And that was very overwhelming. Also, my husband had a military career, so he wouldn’t be home except for once a week and then on the weekends, so it was very intense. It just felt like I wanted someone that has been there before and has a perspective that I lack to just talk to me and say, Listen, I see you.
You know, these are very hard, you know, difficult years, but it’s worth it. And they pass and it gets better. And after, I realized there’s no such mentoring program for female PhD students, so I decided to initiate one in the institute where I was doing my degree. I co-founded this program with professor from that institute, and it turned out that there’s a strong need and the female PIs, which unfortunately are not many in the department we were in, were happy to help, and especially once they saw the response of the doctorate students and how they had a strong need for that.
That turned out to be a very successful program, which continued even when I left and moved here.
Isabella
Did that inspire your endeavor into creating WISER in San Diego?
Natanella
Yes, a WISER is a global mentoring initiative, it’s not local to San Diego at all, and it’s actually purposed for Israeli female postdocs from all fields of research. We have now, I think about maybe 200 or maybe more postdocs that are assigned to the program and about 350 PIs, both females and males, that are willing to mentor individual postdocs that want that.

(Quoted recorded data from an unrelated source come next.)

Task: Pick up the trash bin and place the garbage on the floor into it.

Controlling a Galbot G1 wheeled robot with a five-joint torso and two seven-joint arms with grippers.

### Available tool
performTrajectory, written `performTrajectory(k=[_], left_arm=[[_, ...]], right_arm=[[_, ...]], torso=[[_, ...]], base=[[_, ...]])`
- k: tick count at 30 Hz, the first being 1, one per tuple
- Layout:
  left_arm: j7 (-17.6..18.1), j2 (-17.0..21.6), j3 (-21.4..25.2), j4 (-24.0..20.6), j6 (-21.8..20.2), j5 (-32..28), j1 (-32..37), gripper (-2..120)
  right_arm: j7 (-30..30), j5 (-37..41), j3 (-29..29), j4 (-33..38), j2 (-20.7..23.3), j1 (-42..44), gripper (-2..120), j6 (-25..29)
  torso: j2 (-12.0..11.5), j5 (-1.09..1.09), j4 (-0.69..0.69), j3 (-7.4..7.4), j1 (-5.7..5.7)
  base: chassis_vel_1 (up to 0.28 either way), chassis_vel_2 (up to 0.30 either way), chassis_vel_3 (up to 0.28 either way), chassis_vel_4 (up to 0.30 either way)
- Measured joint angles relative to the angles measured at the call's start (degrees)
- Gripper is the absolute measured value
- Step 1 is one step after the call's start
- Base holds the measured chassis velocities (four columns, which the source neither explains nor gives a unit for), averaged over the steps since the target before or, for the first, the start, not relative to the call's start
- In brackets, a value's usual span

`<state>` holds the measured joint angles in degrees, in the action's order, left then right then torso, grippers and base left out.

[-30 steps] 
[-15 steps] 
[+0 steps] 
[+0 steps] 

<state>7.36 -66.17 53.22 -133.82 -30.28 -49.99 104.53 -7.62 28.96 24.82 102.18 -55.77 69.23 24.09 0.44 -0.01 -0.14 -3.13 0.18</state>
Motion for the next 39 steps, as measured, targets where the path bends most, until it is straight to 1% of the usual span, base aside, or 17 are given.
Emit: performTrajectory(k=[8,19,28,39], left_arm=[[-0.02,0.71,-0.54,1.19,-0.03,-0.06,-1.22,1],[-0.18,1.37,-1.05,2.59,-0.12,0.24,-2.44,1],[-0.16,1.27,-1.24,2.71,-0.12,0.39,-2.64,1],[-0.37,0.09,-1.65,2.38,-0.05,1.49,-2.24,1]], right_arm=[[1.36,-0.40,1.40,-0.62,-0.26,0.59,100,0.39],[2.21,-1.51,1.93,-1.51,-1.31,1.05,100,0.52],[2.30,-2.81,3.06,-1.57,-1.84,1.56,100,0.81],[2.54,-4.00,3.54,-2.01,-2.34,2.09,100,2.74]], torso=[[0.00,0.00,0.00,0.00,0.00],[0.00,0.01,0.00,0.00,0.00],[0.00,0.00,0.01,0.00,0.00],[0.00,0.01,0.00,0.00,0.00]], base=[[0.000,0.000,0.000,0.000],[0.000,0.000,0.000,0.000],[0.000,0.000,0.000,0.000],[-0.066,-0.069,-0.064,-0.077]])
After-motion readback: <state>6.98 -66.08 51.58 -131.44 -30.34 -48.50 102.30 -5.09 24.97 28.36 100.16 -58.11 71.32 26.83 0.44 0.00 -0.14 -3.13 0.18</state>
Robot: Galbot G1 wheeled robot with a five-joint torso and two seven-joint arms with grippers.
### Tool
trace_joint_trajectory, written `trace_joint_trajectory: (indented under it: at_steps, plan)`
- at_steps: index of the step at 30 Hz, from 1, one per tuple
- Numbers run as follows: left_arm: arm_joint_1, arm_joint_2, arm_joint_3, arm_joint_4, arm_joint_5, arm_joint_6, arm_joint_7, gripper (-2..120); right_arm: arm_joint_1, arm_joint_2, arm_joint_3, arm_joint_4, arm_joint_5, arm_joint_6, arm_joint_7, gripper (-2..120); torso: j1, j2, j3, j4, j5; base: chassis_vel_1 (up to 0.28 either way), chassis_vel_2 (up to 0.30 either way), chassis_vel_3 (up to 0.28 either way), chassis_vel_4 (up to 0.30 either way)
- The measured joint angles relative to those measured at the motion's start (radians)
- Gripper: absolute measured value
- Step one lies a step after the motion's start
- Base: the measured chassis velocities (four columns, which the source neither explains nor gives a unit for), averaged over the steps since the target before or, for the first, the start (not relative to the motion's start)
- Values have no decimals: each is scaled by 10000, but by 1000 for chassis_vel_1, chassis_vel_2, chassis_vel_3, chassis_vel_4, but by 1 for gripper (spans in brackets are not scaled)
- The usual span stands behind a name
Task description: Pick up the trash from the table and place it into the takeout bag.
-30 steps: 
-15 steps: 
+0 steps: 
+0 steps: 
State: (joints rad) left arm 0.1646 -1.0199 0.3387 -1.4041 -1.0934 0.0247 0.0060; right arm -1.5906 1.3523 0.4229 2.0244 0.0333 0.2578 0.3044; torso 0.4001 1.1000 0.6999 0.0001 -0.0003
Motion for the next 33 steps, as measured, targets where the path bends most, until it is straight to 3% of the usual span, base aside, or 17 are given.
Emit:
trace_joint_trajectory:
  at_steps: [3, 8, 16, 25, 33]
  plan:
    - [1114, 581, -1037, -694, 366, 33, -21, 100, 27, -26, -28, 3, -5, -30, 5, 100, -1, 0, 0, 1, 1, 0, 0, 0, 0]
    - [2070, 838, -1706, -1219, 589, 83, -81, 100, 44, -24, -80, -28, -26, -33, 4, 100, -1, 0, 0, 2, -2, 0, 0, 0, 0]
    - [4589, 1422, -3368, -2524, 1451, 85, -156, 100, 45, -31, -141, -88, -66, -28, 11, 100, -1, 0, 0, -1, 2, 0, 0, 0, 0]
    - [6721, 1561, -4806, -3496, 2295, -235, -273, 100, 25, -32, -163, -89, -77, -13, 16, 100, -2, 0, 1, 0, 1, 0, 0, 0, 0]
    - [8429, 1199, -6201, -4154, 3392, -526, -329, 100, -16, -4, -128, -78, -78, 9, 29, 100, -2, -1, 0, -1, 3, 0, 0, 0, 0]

And when I say mentor, it’s important to say that this is informal mentoring. They don’t help us with, you know, writing grants or our papers, it’s nothing like that. It’s basically giving, I would say, on average, giving an hour a month or in two months at the beginning of the mentorship relationship where they just give us from their perspective and can give advice on specific issues we’re deliberating on.
Isabella
It so nice you were able to create a support network like that. That’s very amazing. How did you end up in San Diego, though?
Natanella
So, my last year of my doctoral studies, I started to think about the next step and it was it was a process. I had to think about what field of research I want to focus on, do I stay in the same field that I was studying in my doctorate, or do I change fields? And I ended up interviewing in two amazing laboratories, one in Cold Spring Harbor Laboratories and one here at Salk with Joe Ecker. Both labs are really, you know, top notch in in our field.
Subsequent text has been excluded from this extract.